The Cost of Zero RPO on Kubernetes

In this article, I will show that Portworx Metro Disaster Recovery (DR) based on storage replication may look like an appealing option for meeting this requirement, but it’s not the best choice. It will lead you to performance issues, increase costs and complexity, and lead to a more fragile architecture. For some disasters such as data corruption, ransomware or regional disaster, Portworx Metro DR may not protect you at all. However, there are two other pragmatic approaches: 1) choosing a platform that allows snapshot durability for very short RPO, and 2) integrating this requirement into your application architecture from the beginning for real zero RPO. I will explore both alternative options in this post.

What are RPO and RTO?

RPO and RTO are two important concepts for a robust disaster recovery strategy. 

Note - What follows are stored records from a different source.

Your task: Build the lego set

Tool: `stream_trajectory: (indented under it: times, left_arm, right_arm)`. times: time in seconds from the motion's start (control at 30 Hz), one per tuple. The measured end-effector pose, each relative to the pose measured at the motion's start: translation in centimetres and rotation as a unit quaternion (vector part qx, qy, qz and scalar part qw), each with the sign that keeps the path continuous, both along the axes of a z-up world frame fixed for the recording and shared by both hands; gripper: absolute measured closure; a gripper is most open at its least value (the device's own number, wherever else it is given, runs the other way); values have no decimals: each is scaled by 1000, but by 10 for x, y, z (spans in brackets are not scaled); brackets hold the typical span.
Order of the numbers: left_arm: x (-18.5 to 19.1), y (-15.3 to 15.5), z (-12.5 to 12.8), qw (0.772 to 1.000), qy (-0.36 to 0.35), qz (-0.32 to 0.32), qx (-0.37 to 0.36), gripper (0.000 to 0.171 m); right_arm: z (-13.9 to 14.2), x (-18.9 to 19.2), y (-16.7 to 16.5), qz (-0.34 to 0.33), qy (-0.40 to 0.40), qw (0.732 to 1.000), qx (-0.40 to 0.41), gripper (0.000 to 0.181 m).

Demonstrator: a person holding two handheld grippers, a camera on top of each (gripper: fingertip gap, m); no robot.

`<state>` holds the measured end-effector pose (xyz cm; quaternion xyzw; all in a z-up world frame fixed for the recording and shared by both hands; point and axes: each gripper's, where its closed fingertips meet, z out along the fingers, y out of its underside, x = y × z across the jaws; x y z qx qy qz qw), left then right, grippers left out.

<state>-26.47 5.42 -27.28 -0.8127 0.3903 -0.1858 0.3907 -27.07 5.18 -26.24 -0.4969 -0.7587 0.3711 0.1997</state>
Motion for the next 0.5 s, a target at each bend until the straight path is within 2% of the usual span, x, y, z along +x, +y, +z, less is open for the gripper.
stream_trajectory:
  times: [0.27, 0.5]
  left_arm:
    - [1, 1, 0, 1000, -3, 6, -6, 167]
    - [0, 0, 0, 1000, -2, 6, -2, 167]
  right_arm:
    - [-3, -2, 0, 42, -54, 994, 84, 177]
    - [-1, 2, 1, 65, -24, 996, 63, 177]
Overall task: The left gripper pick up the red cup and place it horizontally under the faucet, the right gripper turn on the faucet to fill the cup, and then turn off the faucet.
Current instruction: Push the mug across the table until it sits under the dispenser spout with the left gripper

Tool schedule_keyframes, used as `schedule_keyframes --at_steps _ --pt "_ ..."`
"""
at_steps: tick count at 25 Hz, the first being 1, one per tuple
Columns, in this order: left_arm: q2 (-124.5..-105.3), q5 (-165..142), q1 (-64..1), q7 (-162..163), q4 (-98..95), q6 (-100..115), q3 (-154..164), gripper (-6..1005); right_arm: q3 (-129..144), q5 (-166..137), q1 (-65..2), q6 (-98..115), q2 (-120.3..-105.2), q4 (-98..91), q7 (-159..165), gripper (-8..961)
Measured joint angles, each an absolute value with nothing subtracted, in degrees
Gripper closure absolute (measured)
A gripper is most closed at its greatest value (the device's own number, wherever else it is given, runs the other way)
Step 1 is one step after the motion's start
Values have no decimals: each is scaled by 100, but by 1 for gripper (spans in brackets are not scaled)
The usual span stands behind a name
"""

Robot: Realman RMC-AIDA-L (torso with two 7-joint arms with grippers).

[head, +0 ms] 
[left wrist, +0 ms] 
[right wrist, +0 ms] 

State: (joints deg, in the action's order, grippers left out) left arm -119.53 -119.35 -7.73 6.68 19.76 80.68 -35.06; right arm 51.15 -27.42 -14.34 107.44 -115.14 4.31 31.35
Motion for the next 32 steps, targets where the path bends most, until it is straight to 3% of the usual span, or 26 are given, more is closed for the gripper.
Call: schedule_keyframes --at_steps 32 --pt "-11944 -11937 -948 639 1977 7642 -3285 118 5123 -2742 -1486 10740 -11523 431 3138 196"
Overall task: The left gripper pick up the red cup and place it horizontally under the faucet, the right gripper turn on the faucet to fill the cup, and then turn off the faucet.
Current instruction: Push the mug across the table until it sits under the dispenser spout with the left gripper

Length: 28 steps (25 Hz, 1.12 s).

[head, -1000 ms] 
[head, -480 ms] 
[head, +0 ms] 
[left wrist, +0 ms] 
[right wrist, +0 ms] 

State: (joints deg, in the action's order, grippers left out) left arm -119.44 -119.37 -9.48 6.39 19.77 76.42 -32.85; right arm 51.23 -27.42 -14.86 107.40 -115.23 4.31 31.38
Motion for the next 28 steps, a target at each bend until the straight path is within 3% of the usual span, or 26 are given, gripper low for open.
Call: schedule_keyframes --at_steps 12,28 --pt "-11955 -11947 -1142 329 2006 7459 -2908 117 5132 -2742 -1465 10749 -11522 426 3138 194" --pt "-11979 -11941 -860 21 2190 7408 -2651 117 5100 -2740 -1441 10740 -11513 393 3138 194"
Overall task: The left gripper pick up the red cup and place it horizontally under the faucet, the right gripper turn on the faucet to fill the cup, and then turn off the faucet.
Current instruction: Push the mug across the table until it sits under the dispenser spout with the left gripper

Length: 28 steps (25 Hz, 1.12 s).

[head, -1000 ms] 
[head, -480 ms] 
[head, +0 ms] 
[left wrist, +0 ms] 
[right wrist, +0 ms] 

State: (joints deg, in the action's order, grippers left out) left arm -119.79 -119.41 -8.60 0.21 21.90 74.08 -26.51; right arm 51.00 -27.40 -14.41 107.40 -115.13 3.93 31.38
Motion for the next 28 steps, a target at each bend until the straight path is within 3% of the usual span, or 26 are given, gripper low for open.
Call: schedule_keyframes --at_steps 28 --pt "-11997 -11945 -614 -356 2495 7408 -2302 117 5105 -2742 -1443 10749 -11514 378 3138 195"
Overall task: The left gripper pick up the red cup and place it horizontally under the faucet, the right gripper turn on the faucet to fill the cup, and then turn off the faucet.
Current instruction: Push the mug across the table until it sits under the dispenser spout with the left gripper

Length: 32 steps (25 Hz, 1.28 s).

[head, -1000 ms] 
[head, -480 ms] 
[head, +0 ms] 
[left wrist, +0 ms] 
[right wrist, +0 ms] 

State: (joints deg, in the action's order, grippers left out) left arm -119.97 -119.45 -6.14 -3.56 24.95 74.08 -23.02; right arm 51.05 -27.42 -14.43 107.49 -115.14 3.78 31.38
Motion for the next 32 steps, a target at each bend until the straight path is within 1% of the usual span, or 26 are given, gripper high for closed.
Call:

They are both a time measure, but they address two very different things: 

Why are we seeking zero RPO but not zero RTO?

Achieving zero or near-zero RPO is important for critical services. Imagine buying a gift to be delivered to a friend’s address for his birthday. After a few hours, you come back to the website to check the status of your order, but the website is down because of a disaster. You reload the page and see the image below:

While this situation is inconvenient, you trust that within a few minutes to a few hours, everything will be back up and running and you’ll be able to check the status of your order. If this situation does not happen too often and if this RTO time is not too long, it’s acceptable.

However, say once the website is available, there’s no record of your transaction. The website does not support zero RPO, so it’s lost.

Now you’ll need to call customer service, which is likely flooded with similar inquiries, provide proof of payment, wait for reimbursement, and redo your transaction completely. It’s possible the gift will now arrive late.  Talk about a bad customer experience!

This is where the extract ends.